Ashwin Vasan, New York City health commissioner, told us the city needs time to talk to community groups and train health care providers on how to do it.

Is the monkeypox virus spreading as quickly as it did a few weeks ago?

No. From late May to late July, the city saw between 60 and 70 new cases of monkeypox per day. We’ve been seeing an average of 54 new cases per day recently.

The big question marks are how many cases go unreported, where they are, and how that will affect the outbreak later on.

The city is trying to overcome those potential problems. Officials last week said they would provide $5 million in grants to community groups in low-income neighborhoods to promote vaccination.


METROPOLITAN . Diary

Dear Diary:

It was around the mid-1980s, and I was at a rather contrived specialty deli in Midtown. As I waited in the line of prepared food, I noticed a well-dressed man behind me.

When it was my turn, I said I wanted a pound of “porseeny” ravioli.

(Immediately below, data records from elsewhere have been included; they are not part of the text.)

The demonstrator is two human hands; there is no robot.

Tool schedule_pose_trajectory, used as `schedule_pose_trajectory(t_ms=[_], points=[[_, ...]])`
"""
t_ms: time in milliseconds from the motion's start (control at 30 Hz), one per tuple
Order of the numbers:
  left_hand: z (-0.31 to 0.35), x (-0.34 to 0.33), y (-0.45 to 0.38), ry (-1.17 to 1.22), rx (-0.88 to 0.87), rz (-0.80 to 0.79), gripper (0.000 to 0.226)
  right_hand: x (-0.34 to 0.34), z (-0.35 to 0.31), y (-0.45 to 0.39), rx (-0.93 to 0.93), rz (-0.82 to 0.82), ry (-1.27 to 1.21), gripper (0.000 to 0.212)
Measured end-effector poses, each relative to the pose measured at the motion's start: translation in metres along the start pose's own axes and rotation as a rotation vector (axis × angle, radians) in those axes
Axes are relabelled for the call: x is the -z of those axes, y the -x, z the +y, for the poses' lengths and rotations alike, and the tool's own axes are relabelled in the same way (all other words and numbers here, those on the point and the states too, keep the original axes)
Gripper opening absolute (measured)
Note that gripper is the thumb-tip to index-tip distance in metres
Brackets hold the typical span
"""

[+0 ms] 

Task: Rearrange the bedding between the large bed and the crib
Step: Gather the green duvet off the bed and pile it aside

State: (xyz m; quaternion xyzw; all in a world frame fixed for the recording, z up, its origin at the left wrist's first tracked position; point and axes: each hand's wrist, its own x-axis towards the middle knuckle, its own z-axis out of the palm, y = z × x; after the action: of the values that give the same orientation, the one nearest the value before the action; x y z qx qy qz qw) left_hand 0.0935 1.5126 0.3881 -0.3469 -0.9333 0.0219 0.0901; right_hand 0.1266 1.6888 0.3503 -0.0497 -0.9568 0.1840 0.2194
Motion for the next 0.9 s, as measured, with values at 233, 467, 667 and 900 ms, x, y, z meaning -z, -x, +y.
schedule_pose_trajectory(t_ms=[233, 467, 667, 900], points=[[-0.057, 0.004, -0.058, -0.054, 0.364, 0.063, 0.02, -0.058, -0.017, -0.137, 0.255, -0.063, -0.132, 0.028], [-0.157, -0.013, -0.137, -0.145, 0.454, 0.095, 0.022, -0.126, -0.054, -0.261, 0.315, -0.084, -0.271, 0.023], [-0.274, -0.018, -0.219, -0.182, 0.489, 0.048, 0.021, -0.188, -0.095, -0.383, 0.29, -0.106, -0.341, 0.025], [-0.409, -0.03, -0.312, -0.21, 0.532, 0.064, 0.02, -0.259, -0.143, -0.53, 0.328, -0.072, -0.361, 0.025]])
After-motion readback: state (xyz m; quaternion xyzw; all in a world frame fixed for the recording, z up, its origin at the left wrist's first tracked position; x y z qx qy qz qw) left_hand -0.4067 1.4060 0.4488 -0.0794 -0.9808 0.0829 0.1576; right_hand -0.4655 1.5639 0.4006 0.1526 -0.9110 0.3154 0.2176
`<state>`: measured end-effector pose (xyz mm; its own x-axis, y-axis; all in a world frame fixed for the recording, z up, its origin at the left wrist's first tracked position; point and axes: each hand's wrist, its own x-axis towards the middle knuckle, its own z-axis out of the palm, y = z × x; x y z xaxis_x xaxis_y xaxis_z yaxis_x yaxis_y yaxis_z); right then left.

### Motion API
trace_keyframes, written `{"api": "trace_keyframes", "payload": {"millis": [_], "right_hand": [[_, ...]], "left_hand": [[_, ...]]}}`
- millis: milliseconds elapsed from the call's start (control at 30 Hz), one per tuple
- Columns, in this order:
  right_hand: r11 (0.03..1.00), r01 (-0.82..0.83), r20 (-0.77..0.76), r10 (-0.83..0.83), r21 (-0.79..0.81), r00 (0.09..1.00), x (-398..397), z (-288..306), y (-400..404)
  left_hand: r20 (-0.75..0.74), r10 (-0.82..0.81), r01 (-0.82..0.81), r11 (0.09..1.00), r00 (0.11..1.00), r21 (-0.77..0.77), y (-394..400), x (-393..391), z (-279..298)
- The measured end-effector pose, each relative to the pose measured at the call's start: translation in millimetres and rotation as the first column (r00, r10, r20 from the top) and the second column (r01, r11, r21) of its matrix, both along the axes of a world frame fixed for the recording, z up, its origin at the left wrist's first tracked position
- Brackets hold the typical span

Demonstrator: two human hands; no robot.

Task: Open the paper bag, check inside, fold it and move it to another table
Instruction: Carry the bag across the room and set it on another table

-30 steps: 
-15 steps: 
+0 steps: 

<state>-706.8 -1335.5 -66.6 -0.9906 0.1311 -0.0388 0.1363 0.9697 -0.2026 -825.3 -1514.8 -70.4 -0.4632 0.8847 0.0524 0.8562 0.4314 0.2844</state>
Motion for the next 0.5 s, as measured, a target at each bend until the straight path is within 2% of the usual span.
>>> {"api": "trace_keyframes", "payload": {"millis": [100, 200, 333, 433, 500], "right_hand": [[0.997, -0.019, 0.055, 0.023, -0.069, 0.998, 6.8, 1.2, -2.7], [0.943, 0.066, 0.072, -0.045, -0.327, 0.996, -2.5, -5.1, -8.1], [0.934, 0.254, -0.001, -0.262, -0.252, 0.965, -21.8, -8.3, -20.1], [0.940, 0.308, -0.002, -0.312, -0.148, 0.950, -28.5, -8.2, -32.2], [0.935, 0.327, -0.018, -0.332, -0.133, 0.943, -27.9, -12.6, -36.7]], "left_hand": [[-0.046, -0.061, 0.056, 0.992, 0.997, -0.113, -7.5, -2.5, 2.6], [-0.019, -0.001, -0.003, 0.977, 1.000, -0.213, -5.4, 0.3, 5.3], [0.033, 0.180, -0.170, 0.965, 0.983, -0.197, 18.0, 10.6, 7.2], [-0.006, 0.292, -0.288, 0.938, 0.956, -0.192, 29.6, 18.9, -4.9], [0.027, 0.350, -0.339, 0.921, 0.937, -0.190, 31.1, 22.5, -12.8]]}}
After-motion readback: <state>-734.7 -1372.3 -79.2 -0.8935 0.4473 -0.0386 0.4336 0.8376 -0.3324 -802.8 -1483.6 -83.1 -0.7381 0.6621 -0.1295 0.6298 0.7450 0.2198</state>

As the person at the counter prepared my food, the well-dressed man patted my hand.

“Sorry,” he said, “but in Italian it’s pronounced ‘por-chee-pillow.’

I thanked him for correcting me, took my package, and was about to turn away when I heard him order four pieces of tortillas “jal-o-peno”.

I turned around and tapped his hand lightly.

“Sorry,” I said, “but in Spanish it’s pronounced ‘hal-eh-pen-yo.'”

– Jerry Wolbert

Illustrated by Agnes Lee. Send submissions here and Read more Metropolitan Diary here.


So glad we can get together here. See you tomorrow. – JB

PS This is for today Small crosswords and Spell Bee. You can find all our quizzes here.

Melissa Guerrero and Ed Shanahan contributed to New York Today. You can reach the team at [email protected].